OK, you need to go to the testing dir on this branch and check the README.md file

for use of a NuGridPy as a module, you do not want to be in a (sub-)directory of the module.

fherwig commented 8 years ago

@2sn please update the wiki so that everybody can easily get up to speed with the concept of the NuGridPy module. Just criticizing without trying to be helpful puts people off. So please just try and be a bit more constructive. Thanks.

fherwig commented 8 years ago

for use of a NuGridPy as a module, you do not want to be in a (sub-)directory of the module.

why not?

2sn commented 8 years ago

@fherwig

why not?

the module import machinery can get confused, depending on the order of directories in your path.

2sn commented 8 years ago

@fherwig @adam-paul as for tempfile.TemporaryDirectory you need to run the download and test for the same file such that the tempdir object is not lost between the two calls (and the data hence deleted).

2sn commented 8 years ago

@fherwig @adam-paul added use for temp file, updated README.md, python3

http://stackoverflow.com/questions/19296146/tempfile-temporarydirectory-context-manager-in-python-2-7

2sn commented 8 years ago

@fherwig The basic paradigm is to treat NuGridPy like a standard module installed on your system, e.g., numpy.py: you would not seek out where it is installed on the system, change to some sub-directory in there and download files into it. You just load the module, sub-modules, import objects (functions, classes, ...) from there. But you would not run things in that directory.

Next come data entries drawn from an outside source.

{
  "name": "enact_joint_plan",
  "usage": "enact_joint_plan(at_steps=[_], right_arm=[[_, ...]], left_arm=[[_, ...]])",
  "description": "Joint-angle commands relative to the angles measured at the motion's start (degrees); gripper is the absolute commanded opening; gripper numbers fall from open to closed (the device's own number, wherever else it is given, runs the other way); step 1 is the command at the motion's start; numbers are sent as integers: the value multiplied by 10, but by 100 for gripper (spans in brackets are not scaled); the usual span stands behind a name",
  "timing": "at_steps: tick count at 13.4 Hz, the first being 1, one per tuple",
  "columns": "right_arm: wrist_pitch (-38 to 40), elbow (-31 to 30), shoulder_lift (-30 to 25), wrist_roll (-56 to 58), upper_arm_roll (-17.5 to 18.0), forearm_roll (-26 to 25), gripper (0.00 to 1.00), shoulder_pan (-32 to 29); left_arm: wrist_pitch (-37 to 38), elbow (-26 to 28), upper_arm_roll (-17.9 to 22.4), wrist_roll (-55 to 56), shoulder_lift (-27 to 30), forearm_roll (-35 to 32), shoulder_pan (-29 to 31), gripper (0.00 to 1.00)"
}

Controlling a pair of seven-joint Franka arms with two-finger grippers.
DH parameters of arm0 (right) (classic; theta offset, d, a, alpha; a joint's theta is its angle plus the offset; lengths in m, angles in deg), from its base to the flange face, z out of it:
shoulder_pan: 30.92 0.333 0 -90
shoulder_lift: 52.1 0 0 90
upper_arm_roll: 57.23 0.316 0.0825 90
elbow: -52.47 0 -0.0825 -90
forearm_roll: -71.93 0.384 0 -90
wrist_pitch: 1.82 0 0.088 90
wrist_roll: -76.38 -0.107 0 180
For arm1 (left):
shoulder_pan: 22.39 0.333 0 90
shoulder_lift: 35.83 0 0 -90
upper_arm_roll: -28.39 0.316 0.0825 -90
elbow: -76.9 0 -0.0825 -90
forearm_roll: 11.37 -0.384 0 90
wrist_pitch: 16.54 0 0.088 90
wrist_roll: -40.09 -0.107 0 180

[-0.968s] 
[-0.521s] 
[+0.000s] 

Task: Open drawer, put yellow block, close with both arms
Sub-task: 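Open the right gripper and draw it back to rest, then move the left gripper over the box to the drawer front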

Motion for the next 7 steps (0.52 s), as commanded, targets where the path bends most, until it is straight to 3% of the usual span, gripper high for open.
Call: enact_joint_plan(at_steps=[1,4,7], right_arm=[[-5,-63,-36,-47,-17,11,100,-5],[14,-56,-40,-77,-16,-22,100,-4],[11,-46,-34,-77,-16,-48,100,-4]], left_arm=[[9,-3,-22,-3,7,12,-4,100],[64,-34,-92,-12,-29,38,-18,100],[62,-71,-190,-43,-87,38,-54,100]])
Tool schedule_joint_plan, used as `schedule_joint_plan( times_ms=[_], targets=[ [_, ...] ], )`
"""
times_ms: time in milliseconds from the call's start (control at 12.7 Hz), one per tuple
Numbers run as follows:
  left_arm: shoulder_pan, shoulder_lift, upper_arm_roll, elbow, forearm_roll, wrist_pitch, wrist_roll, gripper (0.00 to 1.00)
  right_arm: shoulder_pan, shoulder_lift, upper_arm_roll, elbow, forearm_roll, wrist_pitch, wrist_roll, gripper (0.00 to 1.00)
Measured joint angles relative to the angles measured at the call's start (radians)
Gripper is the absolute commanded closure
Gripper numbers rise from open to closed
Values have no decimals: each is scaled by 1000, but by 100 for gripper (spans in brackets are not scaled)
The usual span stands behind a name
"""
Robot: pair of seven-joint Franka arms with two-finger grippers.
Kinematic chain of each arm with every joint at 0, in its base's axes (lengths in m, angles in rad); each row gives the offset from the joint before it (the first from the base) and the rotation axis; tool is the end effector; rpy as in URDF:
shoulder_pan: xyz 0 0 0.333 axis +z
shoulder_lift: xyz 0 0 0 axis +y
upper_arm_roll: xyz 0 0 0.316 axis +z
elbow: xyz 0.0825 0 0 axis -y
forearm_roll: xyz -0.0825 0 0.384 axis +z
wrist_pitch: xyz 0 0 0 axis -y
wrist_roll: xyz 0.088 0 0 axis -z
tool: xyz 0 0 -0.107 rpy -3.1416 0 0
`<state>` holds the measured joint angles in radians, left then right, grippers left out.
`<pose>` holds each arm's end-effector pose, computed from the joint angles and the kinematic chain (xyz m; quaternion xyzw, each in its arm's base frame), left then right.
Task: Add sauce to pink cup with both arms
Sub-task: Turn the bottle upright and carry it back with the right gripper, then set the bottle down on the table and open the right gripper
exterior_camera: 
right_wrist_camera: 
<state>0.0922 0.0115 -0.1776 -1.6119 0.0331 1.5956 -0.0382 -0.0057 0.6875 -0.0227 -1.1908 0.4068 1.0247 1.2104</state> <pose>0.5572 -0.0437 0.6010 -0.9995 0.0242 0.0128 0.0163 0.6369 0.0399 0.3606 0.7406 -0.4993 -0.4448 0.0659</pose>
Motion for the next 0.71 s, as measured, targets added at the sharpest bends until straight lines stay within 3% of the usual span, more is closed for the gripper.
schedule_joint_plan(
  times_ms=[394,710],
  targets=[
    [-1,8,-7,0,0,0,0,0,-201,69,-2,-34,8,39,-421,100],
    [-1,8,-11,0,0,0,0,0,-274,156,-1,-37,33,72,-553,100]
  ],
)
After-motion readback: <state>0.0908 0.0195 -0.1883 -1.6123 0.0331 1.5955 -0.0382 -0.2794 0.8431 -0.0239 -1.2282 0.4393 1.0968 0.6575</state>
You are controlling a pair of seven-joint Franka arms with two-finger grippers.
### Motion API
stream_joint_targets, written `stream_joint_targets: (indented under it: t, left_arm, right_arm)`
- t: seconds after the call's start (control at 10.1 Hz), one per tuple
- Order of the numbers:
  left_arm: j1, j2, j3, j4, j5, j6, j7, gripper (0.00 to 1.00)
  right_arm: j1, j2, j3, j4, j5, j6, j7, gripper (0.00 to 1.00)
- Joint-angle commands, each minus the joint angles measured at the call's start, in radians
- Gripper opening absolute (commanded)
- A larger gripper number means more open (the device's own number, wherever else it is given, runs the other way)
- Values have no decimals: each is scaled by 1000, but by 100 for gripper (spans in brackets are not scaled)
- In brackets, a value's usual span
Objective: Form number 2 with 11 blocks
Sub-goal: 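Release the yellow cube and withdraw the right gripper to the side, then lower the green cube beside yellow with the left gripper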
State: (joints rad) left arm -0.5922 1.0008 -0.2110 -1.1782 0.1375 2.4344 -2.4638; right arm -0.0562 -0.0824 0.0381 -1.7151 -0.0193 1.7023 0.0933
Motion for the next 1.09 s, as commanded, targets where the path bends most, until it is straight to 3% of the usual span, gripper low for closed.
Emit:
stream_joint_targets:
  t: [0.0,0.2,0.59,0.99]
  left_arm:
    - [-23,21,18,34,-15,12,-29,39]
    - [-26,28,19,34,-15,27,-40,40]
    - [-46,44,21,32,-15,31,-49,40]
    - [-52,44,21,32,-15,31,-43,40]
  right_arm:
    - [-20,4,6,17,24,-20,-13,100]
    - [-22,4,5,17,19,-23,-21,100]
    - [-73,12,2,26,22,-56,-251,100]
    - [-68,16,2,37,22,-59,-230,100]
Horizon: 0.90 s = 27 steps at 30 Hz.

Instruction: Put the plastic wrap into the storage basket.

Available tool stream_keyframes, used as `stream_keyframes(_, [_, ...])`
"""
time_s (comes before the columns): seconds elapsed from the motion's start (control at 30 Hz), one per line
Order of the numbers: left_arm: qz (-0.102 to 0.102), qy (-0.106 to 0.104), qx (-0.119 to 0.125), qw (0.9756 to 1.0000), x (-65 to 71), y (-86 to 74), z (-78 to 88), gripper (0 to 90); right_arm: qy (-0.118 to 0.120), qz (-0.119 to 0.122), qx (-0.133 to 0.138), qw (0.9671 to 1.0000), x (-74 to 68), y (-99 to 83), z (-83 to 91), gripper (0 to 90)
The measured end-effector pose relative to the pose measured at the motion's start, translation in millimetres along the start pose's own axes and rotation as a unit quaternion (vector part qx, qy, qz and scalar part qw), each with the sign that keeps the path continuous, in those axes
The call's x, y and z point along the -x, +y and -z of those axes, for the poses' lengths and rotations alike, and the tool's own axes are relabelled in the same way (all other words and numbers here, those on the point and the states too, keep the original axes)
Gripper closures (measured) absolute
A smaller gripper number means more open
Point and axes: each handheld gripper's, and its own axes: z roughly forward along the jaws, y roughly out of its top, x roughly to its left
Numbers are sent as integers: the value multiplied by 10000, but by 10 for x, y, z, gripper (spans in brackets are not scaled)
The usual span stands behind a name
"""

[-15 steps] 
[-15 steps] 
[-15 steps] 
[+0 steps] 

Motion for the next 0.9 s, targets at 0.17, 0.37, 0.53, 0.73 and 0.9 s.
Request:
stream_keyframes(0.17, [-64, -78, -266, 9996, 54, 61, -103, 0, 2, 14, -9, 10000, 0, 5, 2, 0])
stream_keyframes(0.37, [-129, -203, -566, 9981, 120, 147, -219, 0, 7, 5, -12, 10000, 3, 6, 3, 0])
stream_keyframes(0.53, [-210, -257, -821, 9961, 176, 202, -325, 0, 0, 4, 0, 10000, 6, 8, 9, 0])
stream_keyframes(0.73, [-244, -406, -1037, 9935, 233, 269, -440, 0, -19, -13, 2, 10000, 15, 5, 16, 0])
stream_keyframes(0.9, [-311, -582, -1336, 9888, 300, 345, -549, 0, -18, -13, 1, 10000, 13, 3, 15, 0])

On 15/06/16 17:04, Falk Herwig wrote:

@2sn https://github.com/2sn please update the wiki so that everybody can easily get up to speed with /the concept of the NuGridPy module./ Just criticizing without trying to be helpful puts people off. So please just try and be a bit more constructive. Thanks.

— You are receiving this because you were mentioned. Reply to this email directly, view it on GitHub https://github.com/NuGrid/NuGridPy/pull/12#issuecomment-226216056, or mute the thread https://github.com/notifications/unsubscribe/ABNtFrGAy1qwtKl19KYCXZr7Ukgu4RVuks5qMBRogaJpZM4I2aYU.

2sn commented 8 years ago

@fherwig @adam-paul does the revised version work for you? there has also been some upgrades and a bug fix for core modules. @korobkin How do we go about bug fixes to core modules (w/r python3 and otherwise) that we come across while working on branches?